Au terme de leur travail, les auteurs fournissent un tableau comparatif actualisé de la dangerosité de la consommation des substances hédoniques : "Aucune de ces substances n'est complètement dépourvue de danger. Toutes sont hédoniques, le tabac à un degré nettement moins important, toutes activent le système dopaminergique, toutes sont susceptibles d'entraîner des effets plus ou moins accentués de dépendance psychique". Etablissant une échelle de dangerosité des drogues licites ou illicites, ils estiment que trois groupes peuvent être clairement distingués : le premier comprend l'héroïne (et les substances opiacées), la cocaïne et l'alcool. Le deuxième réunit les psychostimulants, les hallucinogènes et le tabac ainsi que les benzodiazépines. Dans le troisième figurerait seul le cannabis. Les auteurs estiment enfin que certaines benzodiazépines, "utilisées à des fins de soumission ou d'autosoumission", devraient être placées dans le premier groupe.

Jean-Yves Nau


Le rapport conclue - entre autres - : " Le cannabis ne possède aucune neurotoxicité (...).
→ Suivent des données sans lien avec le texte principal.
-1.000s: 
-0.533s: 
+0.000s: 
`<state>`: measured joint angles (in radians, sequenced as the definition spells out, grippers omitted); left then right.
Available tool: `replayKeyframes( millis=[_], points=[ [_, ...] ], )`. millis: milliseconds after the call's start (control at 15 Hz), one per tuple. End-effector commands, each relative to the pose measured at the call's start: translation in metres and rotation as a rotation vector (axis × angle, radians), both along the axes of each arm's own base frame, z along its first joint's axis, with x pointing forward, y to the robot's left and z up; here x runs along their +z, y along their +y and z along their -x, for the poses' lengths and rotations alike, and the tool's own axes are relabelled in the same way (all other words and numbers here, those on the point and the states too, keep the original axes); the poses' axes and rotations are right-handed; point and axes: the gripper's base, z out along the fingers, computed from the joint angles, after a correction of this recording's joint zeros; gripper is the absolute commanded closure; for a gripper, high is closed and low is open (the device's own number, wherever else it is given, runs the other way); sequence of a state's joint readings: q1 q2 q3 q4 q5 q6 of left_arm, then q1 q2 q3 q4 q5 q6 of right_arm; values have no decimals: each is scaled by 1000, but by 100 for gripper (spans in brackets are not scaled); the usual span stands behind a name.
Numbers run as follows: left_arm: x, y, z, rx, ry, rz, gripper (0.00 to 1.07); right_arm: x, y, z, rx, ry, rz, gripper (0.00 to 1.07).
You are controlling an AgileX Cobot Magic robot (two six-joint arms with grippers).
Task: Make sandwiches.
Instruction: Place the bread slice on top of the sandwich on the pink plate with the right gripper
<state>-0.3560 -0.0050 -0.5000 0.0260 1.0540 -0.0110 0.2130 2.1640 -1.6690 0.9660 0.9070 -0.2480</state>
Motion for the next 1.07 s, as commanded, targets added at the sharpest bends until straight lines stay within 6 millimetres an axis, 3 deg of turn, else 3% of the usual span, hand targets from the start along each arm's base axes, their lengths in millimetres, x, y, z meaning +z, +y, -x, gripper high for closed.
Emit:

De ce point de vue, le cannabis se différencie complètement de l'alcool, de la cocaïne, de l'ecstasy et des psychostimulants, ainsi que de certains médicaments utilisés à des fins toxicomaniaques " ; " La toxicité du cannabis "fumé" vis-à-vis des systèmes respiratoire et cardiovasculaire ne doit pas être négligée bien qu'elle reste sans doute faible par rapport à celle du tabac pour des raisons simples de quantités consommées, au moins chez les usagers occasionnels, c'est-à-dire 90 % de la population [des consommateurs] " ; " Moins de 10 % de consommateurs excessifs deviennent dépendants [psychique, ndr] au cannabis, ce qui n'est pas négligeable mais très inférieur au risque induit par les consommations excessives d'alcool ou de tabac ".

 

Ensemble des substances

 

HEROINE

- dépendance physique : très forte

- dépendance psychique : très forte

- neurotoxicité : faible

- toxicité générale : forte

- dangerosité sociale : très forte

COCAINE

- dépendance physique : faible

- dépendance psychique : forte mais intermittente - neurotoxicité : forte

- toxicité générale : forte

- dangerosité sociale : très forte

MDMA ("ectasy")

- dépendance physique : très faible

- dépendance psychique : ?

- neurotoxicité : très forte (?)

- toxicité générale : éventuellement très forte - dangerosité sociale : faible (?)

PSYCHOSTIMULANTS

- dépendance physique : faible

- dépendance psychique : moyenne

- neurotoxicité : forte

- toxicité générale : forte

- dangerosité sociale : faible (exceptions possibles)

CANNABIS :

- dépendance physique : faible

- dépendance psychique : faible

- neurotoxicité : 0

- toxicité générale : très faible

- dangerosité sociale : faible

ALCOOL :

- dépendance physique : très forte

- dépendance psychique : très forte

- neurotoxicité : forte

- toxicité générale : forte

- dangerosité sociale : forte

TABAC :

- dépendance physique : forte

- dépendance psychique : très forte

- neurotoxicité : 0

- toxicité générale : très forte (cancer) - dangerosité sociale : 0

En résumé, alcool, héroïne et cocaïne sont les drogues les plus dangereuses ; tabac et hallucinogènes le sont un peu moins, alors que le cannabis l'est très peu.